Немец, закрыв глаза, показывал, что не понимает.
– Хочешь, возьми себе, – говорил офицер, подавая девушке яблоко. Девушка улыбнулась и взяла. Несвицкий, как и все, бывшие на мосту, не спускал глаз с женщин, пока они не проехали. Когда они проехали, опять шли такие же солдаты, с такими же разговорами, и, наконец, все остановились. Как это часто бывает, на выезде моста замялись лошади в ротной повозке, и вся толпа должна была ждать.
– И что становятся? Порядку то нет! – говорили солдаты. – Куда прешь? Чорт! Нет того, чтобы подождать. Хуже того будет, как он мост подожжет. Вишь, и офицера то приперли, – говорили с разных сторон остановившиеся толпы, оглядывая друг друга, и всё жались вперед к выходу.
Оглянувшись под мост на воды Энса, Несвицкий вдруг услышал еще новый для него звук, быстро приближающегося… чего то большого и чего то шлепнувшегося в воду.
– Ишь ты, куда фатает! – строго сказал близко стоявший солдат, оглядываясь на звук.
– Подбадривает, чтобы скорей проходили, – сказал другой неспокойно.

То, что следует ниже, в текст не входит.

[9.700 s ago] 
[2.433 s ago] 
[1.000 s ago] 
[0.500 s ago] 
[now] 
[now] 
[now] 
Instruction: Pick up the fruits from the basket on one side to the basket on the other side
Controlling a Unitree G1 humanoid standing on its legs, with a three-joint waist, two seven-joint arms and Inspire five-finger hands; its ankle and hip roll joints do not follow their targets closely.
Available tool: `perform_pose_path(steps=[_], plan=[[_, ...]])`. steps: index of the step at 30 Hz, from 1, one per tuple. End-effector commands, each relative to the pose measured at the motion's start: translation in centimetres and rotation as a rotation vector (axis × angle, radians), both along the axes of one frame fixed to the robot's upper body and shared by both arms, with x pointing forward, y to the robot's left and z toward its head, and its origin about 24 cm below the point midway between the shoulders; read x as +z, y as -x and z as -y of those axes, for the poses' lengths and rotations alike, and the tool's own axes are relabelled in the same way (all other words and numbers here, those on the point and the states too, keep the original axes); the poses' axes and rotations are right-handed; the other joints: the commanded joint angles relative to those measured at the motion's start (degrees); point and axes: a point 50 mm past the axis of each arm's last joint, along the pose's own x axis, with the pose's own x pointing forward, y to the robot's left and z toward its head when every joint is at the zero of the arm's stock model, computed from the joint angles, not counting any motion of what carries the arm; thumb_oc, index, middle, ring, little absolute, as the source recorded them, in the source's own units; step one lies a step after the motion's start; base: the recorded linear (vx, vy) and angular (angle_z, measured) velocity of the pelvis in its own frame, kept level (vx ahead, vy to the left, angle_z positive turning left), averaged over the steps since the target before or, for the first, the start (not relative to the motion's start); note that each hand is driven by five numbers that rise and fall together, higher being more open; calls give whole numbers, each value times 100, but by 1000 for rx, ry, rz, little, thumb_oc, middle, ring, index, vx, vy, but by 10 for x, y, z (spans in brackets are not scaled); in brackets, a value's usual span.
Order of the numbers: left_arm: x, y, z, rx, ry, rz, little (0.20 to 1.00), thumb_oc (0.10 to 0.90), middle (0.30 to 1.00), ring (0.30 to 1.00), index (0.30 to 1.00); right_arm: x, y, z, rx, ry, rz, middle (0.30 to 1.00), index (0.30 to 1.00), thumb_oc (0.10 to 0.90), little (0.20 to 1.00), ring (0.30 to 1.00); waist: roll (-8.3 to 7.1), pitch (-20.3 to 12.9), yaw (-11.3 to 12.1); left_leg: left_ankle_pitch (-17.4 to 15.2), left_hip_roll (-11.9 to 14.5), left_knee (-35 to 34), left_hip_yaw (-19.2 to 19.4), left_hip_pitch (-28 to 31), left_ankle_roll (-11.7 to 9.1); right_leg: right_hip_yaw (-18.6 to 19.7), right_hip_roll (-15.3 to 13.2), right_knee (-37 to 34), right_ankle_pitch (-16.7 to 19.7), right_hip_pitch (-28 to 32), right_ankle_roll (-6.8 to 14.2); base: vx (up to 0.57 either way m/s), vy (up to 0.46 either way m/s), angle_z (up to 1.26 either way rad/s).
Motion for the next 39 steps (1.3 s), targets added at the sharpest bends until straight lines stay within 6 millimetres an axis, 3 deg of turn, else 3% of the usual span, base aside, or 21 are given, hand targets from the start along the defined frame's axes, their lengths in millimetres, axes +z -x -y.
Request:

Толпа опять тронулась. Несвицкий понял, что это было ядро.
– Эй, казак, подавай лошадь! – сказал он. – Ну, вы! сторонись! посторонись! дорогу!
Он с большим усилием добрался до лошади. Не переставая кричать, он тронулся вперед. Солдаты пожались, чтобы дать ему дорогу, но снова опять нажали на него так, что отдавили ему ногу, и ближайшие не были виноваты, потому что их давили еще сильнее.
– Несвицкий! Несвицкий! Ты, г'ожа! – послышался в это время сзади хриплый голос.
Несвицкий оглянулся и увидал в пятнадцати шагах отделенного от него живою массой двигающейся пехоты красного, черного, лохматого, в фуражке на затылке и в молодецки накинутом на плече ментике Ваську Денисова.
– Вели ты им, чег'тям, дьяволам, дать дог'огу, – кричал. Денисов, видимо находясь в припадке горячности, блестя и поводя своими черными, как уголь, глазами в воспаленных белках и махая невынутою из ножен саблей, которую он держал такою же красною, как и лицо, голою маленькою рукой.